What built your relationship in the first place? What values, aspirations, and guidance do you embrace for your family? If you can hone in on your homeground, you can celebrate your strengths, acknowledge your weaknesses, and make the shared choice to move forward, happily and confident in your ability to prioritize your relationship, while parenting effectively. After all, the best thing you can do for your kids is to model a solid and happy relationship. Your family began as a couple. Putting your relationship first is not selfish, but smart for the sake of your growing family.

 

Part of that process involves protecting that homebase. How so?

 

Keep it simple and consider the basics. Have you and your partner set clear boundaries with respect to your shared space relative to your children? In other words, does your door lock securely? Are you children taught to respect locked doors by knocking before entering? Are you co-sleeping with your children? If so, have you imagined a timeline for when they will embrace their own sleeping environments? In the meantime, how and when do you address your own needs?

 

Your ability to answer these questions and establish the boundaries necessary to protecting your private relationship will prove crucial to how authentically, soulfully, and happily you present to your children.
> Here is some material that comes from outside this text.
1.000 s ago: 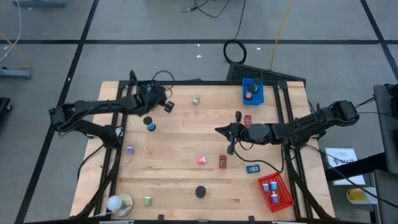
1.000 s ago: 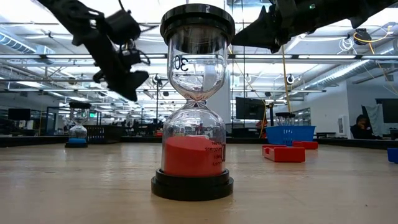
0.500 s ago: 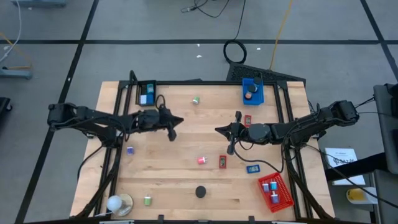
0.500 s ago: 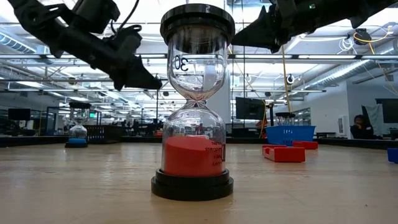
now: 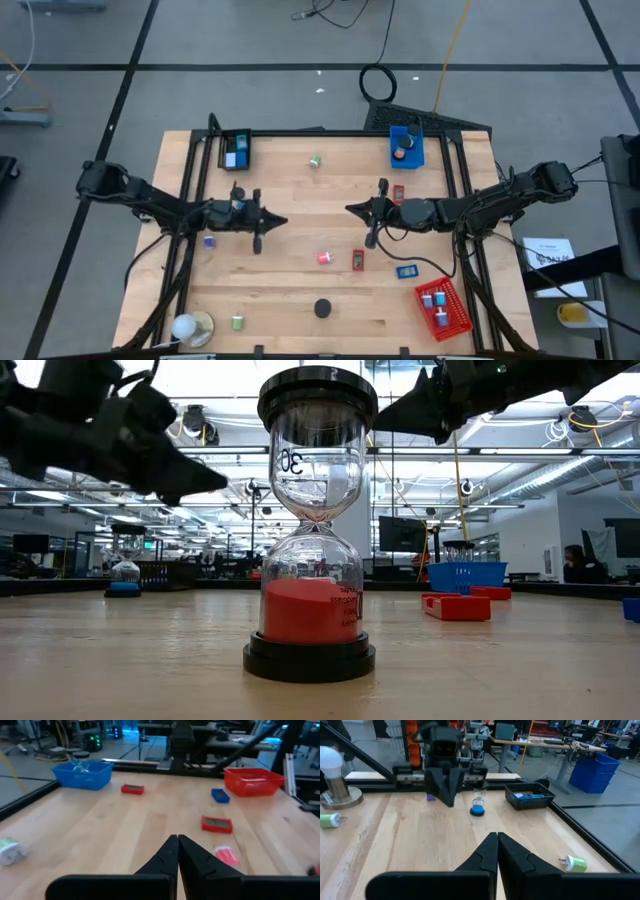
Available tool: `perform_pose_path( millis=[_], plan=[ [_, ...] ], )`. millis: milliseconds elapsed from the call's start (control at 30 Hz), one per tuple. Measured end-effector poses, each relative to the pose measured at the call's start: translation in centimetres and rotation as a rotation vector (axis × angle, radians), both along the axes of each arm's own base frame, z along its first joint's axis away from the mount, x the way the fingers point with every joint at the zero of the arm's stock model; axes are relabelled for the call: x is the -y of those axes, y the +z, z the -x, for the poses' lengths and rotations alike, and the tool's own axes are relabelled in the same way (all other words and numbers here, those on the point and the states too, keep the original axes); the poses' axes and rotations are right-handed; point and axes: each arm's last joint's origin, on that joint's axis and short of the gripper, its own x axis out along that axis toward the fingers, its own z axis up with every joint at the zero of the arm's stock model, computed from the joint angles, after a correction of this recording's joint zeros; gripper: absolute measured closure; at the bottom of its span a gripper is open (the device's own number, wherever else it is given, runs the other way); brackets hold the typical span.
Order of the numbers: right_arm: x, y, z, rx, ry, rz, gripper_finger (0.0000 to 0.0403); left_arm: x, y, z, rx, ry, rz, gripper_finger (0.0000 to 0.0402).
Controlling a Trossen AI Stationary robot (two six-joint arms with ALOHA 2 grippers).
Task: Pick & Place Office items
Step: Put the bottom green charger adapter into the red basket
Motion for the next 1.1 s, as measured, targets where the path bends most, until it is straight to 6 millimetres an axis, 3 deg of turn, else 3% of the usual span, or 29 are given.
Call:
perform_pose_path(
  millis=[200, 700, 1100],
  plan=[
    [0.0, 0.4, -0.1, 0.038, 0.000, -0.007, 0.0399, 0.4, -0.7, 0.6, -0.021, -0.027, -0.024, 0.0398],
    [-0.4, 0.7, -0.1, 0.073, 0.050, -0.056, 0.0399, 0.4, -0.6, 0.5, -0.019, -0.028, -0.026, 0.0371],
    [-2.4, 3.3, -0.7, -0.040, -0.023, -0.063, 0.0399, 0.4, -0.5, 0.5, -0.018, -0.033, -0.065, 0.0371]
  ],
)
Tip #5 - Good Work is Often Work-in-Progress

Listen, no one masters this overnight.

 

Any balancing act takes skill, determination, and perseverance. No sooner have you figured out how to parent one child while protecting and prioritizing your relationship with your partner, that you find out you’re expecting your second. The one thing all kids have in common is their ability to highlight the differences between you and your partner and to bring things into focus that you might otherwise want to look past or beyond.

 

Banish the blinders. Be clear-sighted, confident that you can take on these challenges, and, in times of struggle, communicate the need for help; first, with your partner and then, if need be, with available support from a professional.

 

The bottom line?

 

Getting busy begets better parenting because it benefits you and your partner. Shore up any cracks in your foundation by getting the support to strengthen your home from the ground up.